Luigi: Almost there...!

Luigi hops to the next one. The tower begins to fall over, but slightly in the wrong direction. Luigi's eyes "boing" open and he flings himself to the final tower, grasping the edge and beginning to slide off. Knowing the tower will fall his direction if he doesn't move quickly, he scrambles onto the top, redirecting the lean forward. The tower falls toward the floating island in slow-motion. Luigi leaps off, shouting a war cry and working his arms in circles. The slow-motion ends when he hits the island and rolls to his feet.

Female Voice: Finish!

Luigi: I'm not going to lie. That was more tense than I thought it would be.

Luigi vanishes from Teetering Towers and reappears in the real world on a yellow space. World 3 is complete. Even the sweat from the mini-game has disappeared.

Female Voice: Clear!

Luigi: Well, that's a load off my mind. Time to talk to Koopa.

Luigi walks to the Save Space up ahead, right in front of the cave entrance. Koopa appears from nowhere, apparently well-versed in showing up at the appropriate time.

Koopa: Congratulations, Luigi! You're almost halfway done with Mini-Game Island. Feel free to take a rest, though. You're mowing through the mini-games, and there's still daylight left.

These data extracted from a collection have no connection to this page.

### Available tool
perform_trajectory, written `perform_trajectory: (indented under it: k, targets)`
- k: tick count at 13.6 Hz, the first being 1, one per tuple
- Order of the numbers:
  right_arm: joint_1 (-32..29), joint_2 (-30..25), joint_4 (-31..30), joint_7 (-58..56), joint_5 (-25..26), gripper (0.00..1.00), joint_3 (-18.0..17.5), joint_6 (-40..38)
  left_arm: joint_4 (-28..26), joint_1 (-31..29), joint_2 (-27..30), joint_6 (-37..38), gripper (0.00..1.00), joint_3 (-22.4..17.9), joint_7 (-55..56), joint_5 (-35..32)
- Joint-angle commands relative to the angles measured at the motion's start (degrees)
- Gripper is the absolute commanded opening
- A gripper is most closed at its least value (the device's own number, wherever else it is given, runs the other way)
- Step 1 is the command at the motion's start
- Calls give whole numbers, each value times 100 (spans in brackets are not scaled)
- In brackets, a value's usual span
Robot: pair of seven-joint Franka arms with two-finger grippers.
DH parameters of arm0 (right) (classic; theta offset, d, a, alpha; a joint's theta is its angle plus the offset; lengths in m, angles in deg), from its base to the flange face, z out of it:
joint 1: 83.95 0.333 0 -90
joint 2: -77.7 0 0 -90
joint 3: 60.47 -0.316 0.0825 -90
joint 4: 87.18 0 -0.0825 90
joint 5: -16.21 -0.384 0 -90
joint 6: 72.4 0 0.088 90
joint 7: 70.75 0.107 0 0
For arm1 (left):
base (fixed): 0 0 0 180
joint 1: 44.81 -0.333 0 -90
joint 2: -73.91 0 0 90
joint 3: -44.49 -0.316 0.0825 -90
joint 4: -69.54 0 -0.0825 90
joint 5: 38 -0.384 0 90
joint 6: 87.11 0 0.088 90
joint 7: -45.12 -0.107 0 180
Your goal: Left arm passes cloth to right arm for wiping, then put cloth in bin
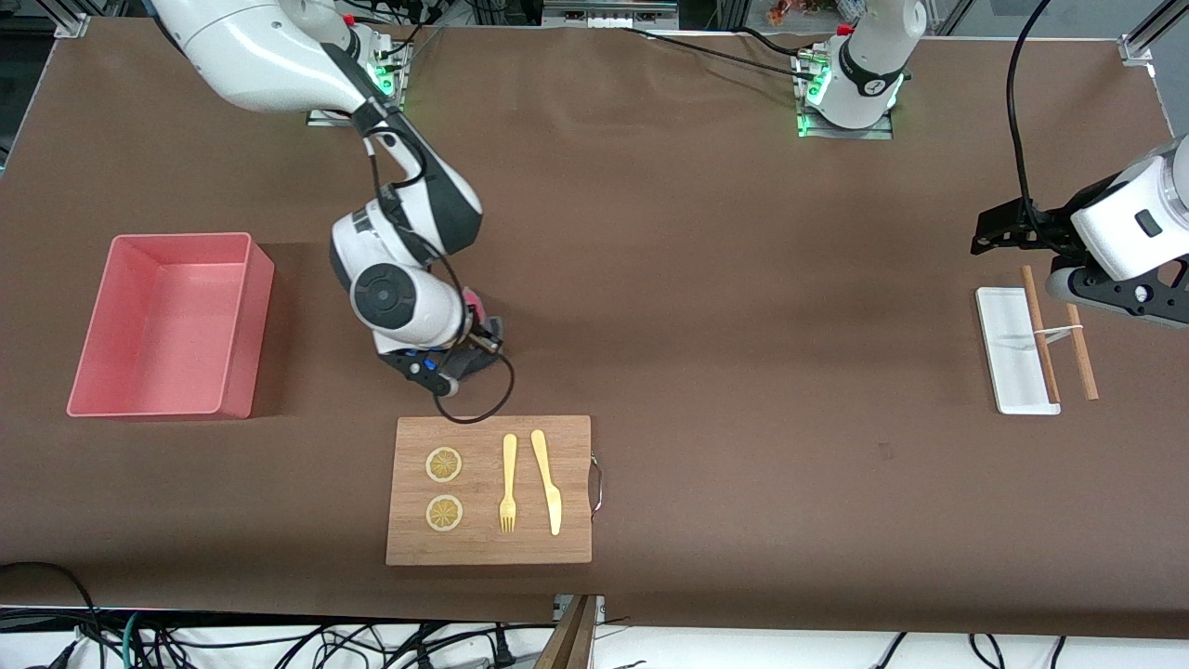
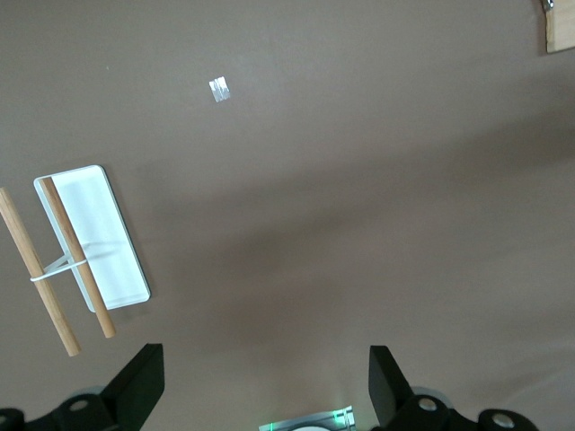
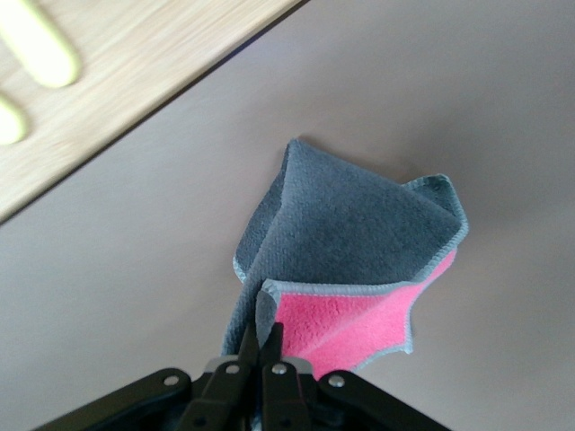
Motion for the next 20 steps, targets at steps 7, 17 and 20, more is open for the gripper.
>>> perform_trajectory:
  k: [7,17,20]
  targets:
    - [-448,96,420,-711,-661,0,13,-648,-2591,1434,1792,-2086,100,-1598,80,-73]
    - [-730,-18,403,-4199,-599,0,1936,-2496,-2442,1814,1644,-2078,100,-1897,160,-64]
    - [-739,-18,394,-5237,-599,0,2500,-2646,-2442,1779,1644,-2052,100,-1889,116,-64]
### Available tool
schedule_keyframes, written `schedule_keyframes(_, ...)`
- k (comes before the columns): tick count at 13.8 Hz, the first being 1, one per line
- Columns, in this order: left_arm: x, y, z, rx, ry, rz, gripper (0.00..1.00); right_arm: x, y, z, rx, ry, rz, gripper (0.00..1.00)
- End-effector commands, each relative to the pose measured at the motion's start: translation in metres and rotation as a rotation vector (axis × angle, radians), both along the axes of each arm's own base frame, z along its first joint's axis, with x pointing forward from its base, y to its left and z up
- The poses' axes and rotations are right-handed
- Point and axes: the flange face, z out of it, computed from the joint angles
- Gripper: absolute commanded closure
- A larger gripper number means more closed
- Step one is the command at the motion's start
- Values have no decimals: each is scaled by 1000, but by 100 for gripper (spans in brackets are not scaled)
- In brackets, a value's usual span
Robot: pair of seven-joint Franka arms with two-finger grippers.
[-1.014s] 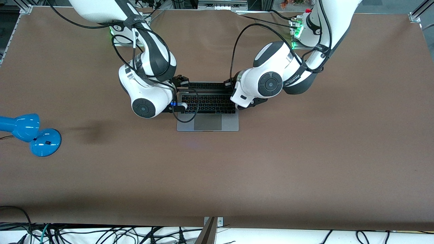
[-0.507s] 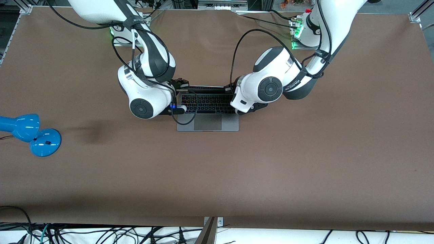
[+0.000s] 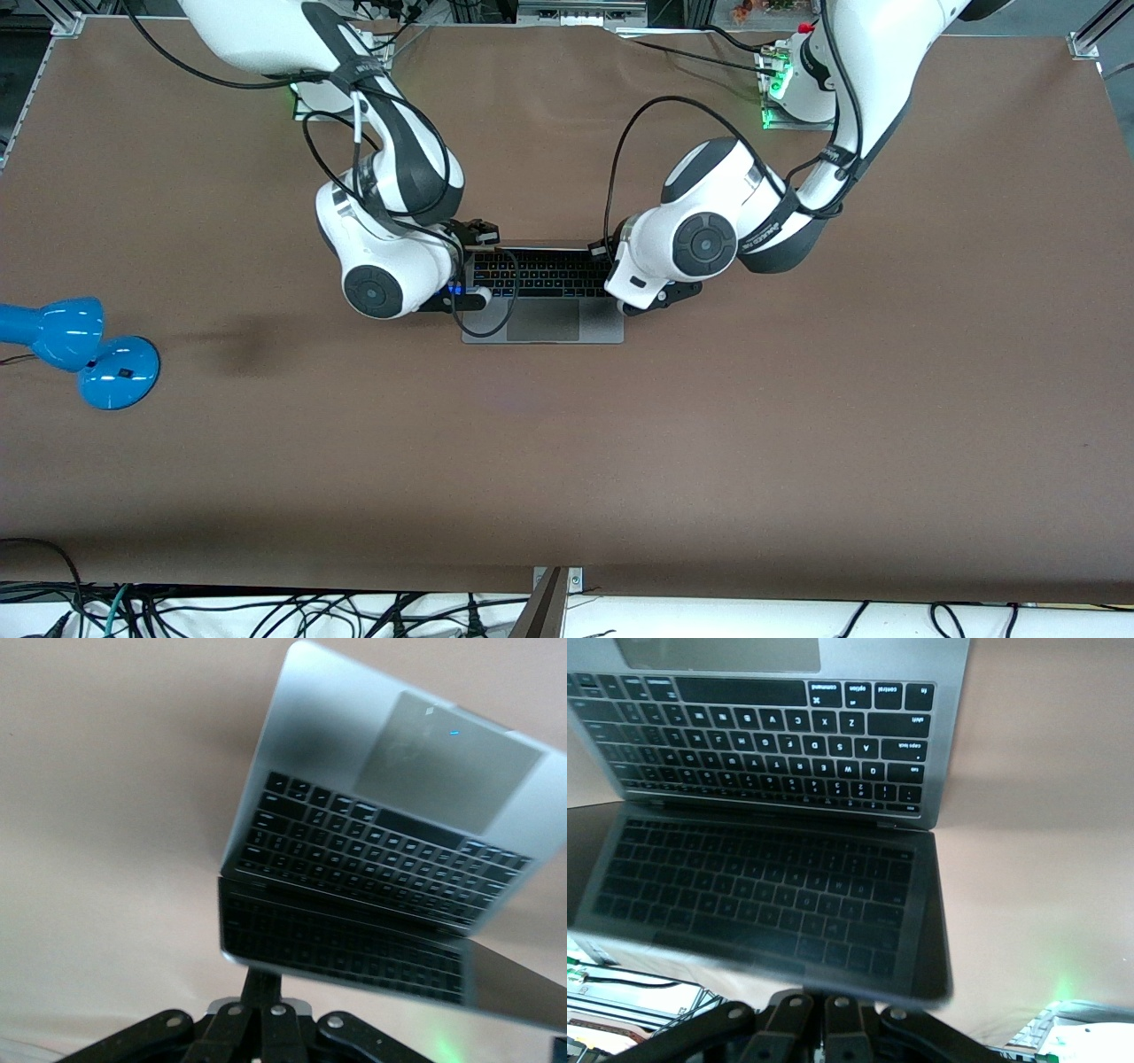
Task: Close laptop with both arms from behind
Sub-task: 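Push the screen down toward the keyboard with both grippers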
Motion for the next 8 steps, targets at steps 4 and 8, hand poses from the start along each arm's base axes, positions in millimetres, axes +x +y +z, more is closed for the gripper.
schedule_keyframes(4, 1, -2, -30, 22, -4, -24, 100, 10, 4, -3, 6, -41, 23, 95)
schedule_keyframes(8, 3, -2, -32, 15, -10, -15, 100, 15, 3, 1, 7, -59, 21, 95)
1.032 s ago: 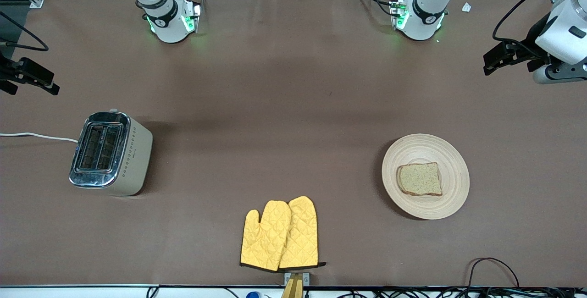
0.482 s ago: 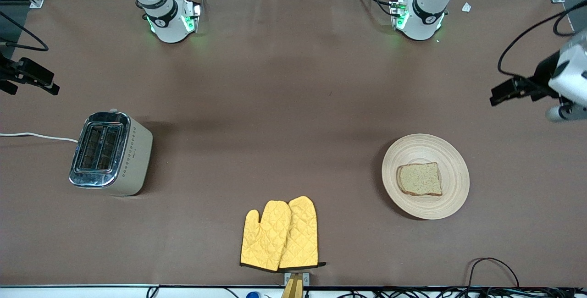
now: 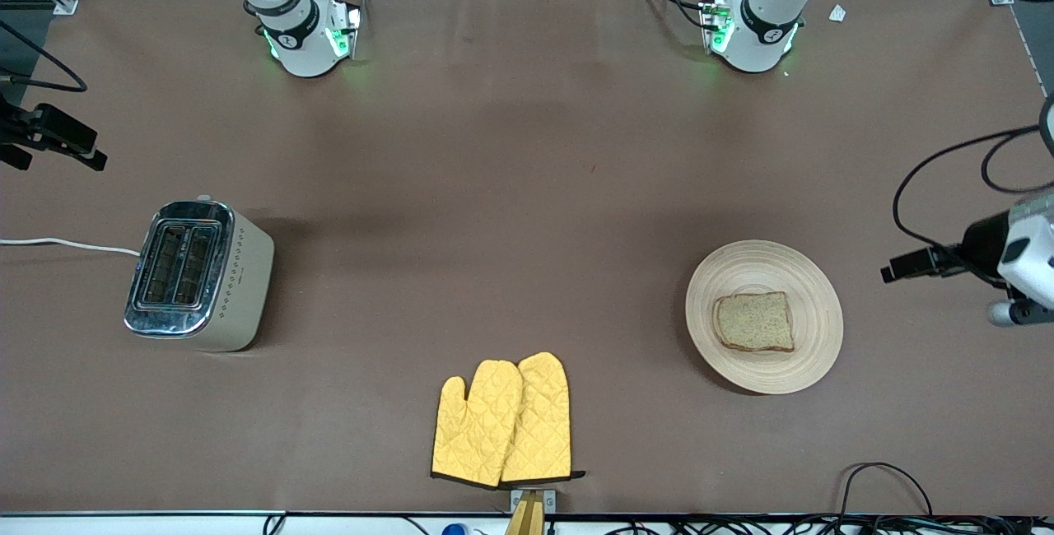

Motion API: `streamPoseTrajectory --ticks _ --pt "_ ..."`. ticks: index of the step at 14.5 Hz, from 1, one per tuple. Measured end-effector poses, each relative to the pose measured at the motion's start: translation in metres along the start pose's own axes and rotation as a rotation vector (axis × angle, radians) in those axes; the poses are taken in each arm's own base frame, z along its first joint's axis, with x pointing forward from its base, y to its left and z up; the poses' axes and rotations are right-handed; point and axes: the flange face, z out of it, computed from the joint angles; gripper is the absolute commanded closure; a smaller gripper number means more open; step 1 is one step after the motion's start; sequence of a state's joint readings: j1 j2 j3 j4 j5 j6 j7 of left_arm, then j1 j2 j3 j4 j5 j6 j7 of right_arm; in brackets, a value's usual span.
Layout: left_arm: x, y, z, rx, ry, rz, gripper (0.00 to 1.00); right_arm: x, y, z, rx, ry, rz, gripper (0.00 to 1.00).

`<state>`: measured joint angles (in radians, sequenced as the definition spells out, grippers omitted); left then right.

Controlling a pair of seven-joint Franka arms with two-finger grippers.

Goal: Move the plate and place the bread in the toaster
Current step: 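Lower the left gripper beside the wooden plate rim, then grip the wooden plate rim with the left gripper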

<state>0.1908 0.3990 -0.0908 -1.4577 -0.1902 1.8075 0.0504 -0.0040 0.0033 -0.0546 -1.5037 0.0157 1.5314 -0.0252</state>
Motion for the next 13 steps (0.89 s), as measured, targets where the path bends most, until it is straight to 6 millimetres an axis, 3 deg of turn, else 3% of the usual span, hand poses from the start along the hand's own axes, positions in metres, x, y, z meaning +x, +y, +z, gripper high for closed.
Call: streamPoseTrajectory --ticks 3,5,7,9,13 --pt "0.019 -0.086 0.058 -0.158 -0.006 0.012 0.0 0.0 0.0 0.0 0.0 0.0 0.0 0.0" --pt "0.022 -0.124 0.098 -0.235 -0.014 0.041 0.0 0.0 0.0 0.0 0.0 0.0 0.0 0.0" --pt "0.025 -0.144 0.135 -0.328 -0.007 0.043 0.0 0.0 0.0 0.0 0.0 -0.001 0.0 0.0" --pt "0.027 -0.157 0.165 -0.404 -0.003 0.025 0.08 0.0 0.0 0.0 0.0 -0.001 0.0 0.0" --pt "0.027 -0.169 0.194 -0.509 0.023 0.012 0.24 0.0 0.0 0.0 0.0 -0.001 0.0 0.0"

Luigi: True dat. I suppose it wouldn't hurt to take a breather. Where's Mario?

Mario: Still catching up. This guy has moving around the island down to a science.

Koopa: I trained for it for years. I'll go ahead and save your game. Take as much time as you want before proceeding, Luigi.

Narrator: And so Luigi triumphed over World 3 and its dangers of dizziness, sand in the eye, and bleeding palms. Up next is World 4, set in an intimidimididding cavern. Luigi will have to cooperate with Mario to the fullest to pass these next trials. Stay tuned for part 5 of Mario Parody: Luigi vs. Mini-Game Island!

Elsewhere on the island, a shadowy figure sitting in a revolving chair stares at an electronic screen. The figure drums its fingers together, contemplating Luigi's progress.

Shadowy Figure: He's not stopping for much of a rest, is he? He's determined to see this through in one day. Should he succeed in that, my plans will wind up in a knot, and it will take too long to unravel them. The plan is to stall him, not to kill him. I could end him in a heartbeat, but we need him. I wonder...how soon shall I start the invasion?